Description of the task :: Restate, word for word and with nothing added, the lines from the one containing "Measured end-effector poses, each" through the last line of the material below.

Given data ::

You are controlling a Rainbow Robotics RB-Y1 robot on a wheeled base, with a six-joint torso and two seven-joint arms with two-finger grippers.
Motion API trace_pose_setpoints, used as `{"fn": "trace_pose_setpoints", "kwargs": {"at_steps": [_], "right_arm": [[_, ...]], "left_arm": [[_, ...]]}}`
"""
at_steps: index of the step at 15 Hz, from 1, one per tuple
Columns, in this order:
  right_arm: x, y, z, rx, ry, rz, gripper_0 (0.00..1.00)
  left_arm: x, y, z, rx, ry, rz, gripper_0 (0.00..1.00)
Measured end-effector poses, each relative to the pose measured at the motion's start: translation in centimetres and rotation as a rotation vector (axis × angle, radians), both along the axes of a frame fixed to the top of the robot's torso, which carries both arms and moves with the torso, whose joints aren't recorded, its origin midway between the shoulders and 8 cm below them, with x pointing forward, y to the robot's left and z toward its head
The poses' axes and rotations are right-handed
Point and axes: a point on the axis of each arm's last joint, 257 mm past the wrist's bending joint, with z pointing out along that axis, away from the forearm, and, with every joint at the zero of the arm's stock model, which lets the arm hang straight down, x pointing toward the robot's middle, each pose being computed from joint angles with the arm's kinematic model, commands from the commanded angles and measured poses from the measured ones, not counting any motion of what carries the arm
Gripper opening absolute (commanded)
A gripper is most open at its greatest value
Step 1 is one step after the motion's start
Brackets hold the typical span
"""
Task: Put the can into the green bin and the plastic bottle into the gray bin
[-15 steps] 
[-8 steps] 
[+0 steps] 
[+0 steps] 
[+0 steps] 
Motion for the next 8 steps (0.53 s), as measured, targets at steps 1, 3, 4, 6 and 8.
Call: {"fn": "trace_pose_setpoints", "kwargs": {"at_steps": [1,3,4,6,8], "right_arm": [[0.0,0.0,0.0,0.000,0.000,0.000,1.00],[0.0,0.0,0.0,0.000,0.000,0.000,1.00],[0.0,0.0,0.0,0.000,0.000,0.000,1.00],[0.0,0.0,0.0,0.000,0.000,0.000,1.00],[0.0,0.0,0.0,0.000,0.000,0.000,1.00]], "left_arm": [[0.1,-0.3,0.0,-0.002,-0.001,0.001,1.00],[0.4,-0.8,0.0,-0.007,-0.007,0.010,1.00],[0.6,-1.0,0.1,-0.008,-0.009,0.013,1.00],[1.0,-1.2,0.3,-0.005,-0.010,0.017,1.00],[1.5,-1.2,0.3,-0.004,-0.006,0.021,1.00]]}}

Response ::
Measured end-effector poses, each relative to the pose measured at the motion's start: translation in centimetres and rotation as a rotation vector (axis × angle, radians), both along the axes of a frame fixed to the top of the robot's torso, which carries both arms and moves with the torso, whose joints aren't recorded, its origin midway between the shoulders and 8 cm below them, with x pointing forward, y to the robot's left and z toward its head
The poses' axes and rotations are right-handed
Point and axes: a point on the axis of each arm's last joint, 257 mm past the wrist's bending joint, with z pointing out along that axis, away from the forearm, and, with every joint at the zero of the arm's stock model, which lets the arm hang straight down, x pointing toward the robot's middle, each pose being computed from joint angles with the arm's kinematic model, commands from the commanded angles and measured poses from the measured ones, not counting any motion of what carries the arm
Gripper opening absolute (commanded)
A gripper is most open at its greatest value
Step 1 is one step after the motion's start
Brackets hold the typical span
"""
Task: Put the can into the green bin and the plastic bottle into the gray bin
[-15 steps] 
[-8 steps] 
[+0 steps] 
[+0 steps] 
[+0 steps] 
Motion for the next 8 steps (0.53 s), as measured, targets at steps 1, 3, 4, 6 and 8.
Call: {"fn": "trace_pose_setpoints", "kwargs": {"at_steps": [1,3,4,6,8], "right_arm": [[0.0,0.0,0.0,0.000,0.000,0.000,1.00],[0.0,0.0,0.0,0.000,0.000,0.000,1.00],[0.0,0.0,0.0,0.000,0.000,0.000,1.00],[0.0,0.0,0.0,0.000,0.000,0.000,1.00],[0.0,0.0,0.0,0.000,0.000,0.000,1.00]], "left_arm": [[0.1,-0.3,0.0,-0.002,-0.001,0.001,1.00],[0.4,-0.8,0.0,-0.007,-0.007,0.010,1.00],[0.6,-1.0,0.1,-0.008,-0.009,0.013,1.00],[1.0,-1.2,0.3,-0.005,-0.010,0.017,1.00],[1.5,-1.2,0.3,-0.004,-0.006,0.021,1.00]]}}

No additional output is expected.